VARIABLE SELECTION AND METRIC SELECTION

The model employed Ridge and Lasso Regression to help with variable selection and regularization.

The dataset is split into training and test sets, with random sampling used to ensure representative data in both sets. The training set is used for model training and selection, while the test set is used for evaluating model performance.

Ridge regression is applied first. It introduces a penalty term to the regression coefficients, aiming to reduce multicollinearity and overfitting. Cross-validation is performed to identify the optimal lambda (penalty) value, which controls the strength of the penalty. Using this optimal lambda, the Ridge regression model is trained and evaluated on the test set.

Next, Lasso regression is employed. Similar to Ridge regression, Lasso regression introduces a penalty term to the coefficients, but with the added advantage of performing feature selection. By imposing a stronger penalty, Lasso regression can drive some coefficients to exactly zero, effectively selecting the most important variables. Cross-validation is conducted to find the optimal lambda value.

Principal Component Regression (PCR), which combines Principal Component Analysis (PCA) and regression, was chosen to further narrow down the number of predictors. PCR is used to handle high-dimensional data by transforming the predictors into a smaller set of uncorrelated variables called principal components. Cross-validation is performed to determine the optimal number of principal components.

Mean squared error (MSE) is used as an evaluation metric, measuring the average squared difference between predicted and actual values.

Predicted prices of rentals plotted against number of beds in the rental

PREDICTIVE MACHINE LEARNING MODELING

Finally, Lasso regression is used for prediction, and the MSE is calculated as an evaluation metric. Residual analysis and visualization are conducted to assess the model's performance.

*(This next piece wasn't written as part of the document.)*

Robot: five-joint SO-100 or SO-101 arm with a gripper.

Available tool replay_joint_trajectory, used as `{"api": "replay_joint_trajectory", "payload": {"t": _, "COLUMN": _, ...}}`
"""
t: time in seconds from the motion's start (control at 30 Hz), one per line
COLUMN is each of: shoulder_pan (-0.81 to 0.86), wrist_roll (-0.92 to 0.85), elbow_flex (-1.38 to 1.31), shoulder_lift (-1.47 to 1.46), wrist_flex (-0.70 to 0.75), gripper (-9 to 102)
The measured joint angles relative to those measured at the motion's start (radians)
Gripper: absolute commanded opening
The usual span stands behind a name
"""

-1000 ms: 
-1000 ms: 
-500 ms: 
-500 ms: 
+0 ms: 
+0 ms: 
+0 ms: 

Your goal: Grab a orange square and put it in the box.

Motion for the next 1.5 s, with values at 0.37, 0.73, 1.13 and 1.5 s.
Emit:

FINAL RESULT AND INTERPRETATION

The final model performed incredibly well, achieving a mean squared error of just 2.82%.

This means that when estimating the price of a rental, the model, on average, deviates from the actual value by approximately 2.82%. Thus, such a model could be of immense value to homeowners, who could simply run their Airbnb listing and its features through this model to gain an accurate estimate of their rental value.